[[ Information supplied, beginning ]]

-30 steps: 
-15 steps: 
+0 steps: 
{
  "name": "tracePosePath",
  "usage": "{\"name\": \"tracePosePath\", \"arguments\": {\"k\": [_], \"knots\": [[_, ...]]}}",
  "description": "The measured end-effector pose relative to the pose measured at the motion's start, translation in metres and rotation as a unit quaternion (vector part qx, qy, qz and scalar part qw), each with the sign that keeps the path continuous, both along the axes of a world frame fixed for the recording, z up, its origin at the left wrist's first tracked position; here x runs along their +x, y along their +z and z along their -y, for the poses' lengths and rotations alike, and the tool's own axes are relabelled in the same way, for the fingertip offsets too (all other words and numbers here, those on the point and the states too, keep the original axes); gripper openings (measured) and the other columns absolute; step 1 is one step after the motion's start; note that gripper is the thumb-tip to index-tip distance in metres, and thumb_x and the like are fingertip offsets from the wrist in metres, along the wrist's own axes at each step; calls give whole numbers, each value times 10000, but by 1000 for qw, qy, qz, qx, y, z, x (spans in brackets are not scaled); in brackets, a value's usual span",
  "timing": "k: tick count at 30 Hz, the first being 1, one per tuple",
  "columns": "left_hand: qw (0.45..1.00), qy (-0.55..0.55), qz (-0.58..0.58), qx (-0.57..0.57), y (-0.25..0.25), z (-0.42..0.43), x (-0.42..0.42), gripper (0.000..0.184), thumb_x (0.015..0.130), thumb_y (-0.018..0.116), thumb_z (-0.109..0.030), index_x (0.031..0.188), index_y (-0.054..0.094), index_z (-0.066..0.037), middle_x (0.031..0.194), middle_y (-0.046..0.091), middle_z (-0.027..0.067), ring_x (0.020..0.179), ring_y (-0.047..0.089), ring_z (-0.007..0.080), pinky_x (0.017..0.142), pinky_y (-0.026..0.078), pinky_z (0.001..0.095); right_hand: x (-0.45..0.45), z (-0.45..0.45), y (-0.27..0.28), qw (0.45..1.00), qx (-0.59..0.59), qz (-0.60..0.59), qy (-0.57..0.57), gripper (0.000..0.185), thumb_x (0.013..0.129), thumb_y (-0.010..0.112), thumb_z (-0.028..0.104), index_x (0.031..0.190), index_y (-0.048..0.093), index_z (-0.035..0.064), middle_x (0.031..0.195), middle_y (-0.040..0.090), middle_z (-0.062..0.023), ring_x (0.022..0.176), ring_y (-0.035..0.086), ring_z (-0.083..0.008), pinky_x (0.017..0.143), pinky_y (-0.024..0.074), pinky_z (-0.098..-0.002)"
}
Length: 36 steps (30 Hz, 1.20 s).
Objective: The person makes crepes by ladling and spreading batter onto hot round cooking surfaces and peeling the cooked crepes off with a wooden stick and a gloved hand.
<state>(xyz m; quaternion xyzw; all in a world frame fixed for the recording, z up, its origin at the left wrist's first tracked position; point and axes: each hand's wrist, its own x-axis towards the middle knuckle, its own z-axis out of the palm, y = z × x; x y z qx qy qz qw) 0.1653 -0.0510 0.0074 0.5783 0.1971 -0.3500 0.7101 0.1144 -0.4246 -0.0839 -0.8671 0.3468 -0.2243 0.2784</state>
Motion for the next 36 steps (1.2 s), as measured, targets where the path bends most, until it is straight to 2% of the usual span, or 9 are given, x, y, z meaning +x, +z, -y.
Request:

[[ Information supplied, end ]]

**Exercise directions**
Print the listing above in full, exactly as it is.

**Answer to this task**
-30 steps: 
-15 steps: 
+0 steps: 
{
  "name": "tracePosePath",
  "usage": "{\"name\": \"tracePosePath\", \"arguments\": {\"k\": [_], \"knots\": [[_, ...]]}}",
  "description": "The measured end-effector pose relative to the pose measured at the motion's start, translation in metres and rotation as a unit quaternion (vector part qx, qy, qz and scalar part qw), each with the sign that keeps the path continuous, both along the axes of a world frame fixed for the recording, z up, its origin at the left wrist's first tracked position; here x runs along their +x, y along their +z and z along their -y, for the poses' lengths and rotations alike, and the tool's own axes are relabelled in the same way, for the fingertip offsets too (all other words and numbers here, those on the point and the states too, keep the original axes); gripper openings (measured) and the other columns absolute; step 1 is one step after the motion's start; note that gripper is the thumb-tip to index-tip distance in metres, and thumb_x and the like are fingertip offsets from the wrist in metres, along the wrist's own axes at each step; calls give whole numbers, each value times 10000, but by 1000 for qw, qy, qz, qx, y, z, x (spans in brackets are not scaled); in brackets, a value's usual span",
  "timing": "k: tick count at 30 Hz, the first being 1, one per tuple",
  "columns": "left_hand: qw (0.45..1.00), qy (-0.55..0.55), qz (-0.58..0.58), qx (-0.57..0.57), y (-0.25..0.25), z (-0.42..0.43), x (-0.42..0.42), gripper (0.000..0.184), thumb_x (0.015..0.130), thumb_y (-0.018..0.116), thumb_z (-0.109..0.030), index_x (0.031..0.188), index_y (-0.054..0.094), index_z (-0.066..0.037), middle_x (0.031..0.194), middle_y (-0.046..0.091), middle_z (-0.027..0.067), ring_x (0.020..0.179), ring_y (-0.047..0.089), ring_z (-0.007..0.080), pinky_x (0.017..0.142), pinky_y (-0.026..0.078), pinky_z (0.001..0.095); right_hand: x (-0.45..0.45), z (-0.45..0.45), y (-0.27..0.28), qw (0.45..1.00), qx (-0.59..0.59), qz (-0.60..0.59), qy (-0.57..0.57), gripper (0.000..0.185), thumb_x (0.013..0.129), thumb_y (-0.010..0.112), thumb_z (-0.028..0.104), index_x (0.031..0.190), index_y (-0.048..0.093), index_z (-0.035..0.064), middle_x (0.031..0.195), middle_y (-0.040..0.090), middle_z (-0.062..0.023), ring_x (0.022..0.176), ring_y (-0.035..0.086), ring_z (-0.083..0.008), pinky_x (0.017..0.143), pinky_y (-0.024..0.074), pinky_z (-0.098..-0.002)"
}
Length: 36 steps (30 Hz, 1.20 s).
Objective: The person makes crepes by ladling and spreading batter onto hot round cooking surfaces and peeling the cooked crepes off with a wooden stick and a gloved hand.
<state>(xyz m; quaternion xyzw; all in a world frame fixed for the recording, z up, its origin at the left wrist's first tracked position; point and axes: each hand's wrist, its own x-axis towards the middle knuckle, its own z-axis out of the palm, y = z × x; x y z qx qy qz qw) 0.1653 -0.0510 0.0074 0.5783 0.1971 -0.3500 0.7101 0.1144 -0.4246 -0.0839 -0.8671 0.3468 -0.2243 0.2784</state>
Motion for the next 36 steps (1.2 s), as measured, targets where the path bends most, until it is straight to 2% of the usual span, or 9 are given, x, y, z meaning +x, +z, -y.
Request:

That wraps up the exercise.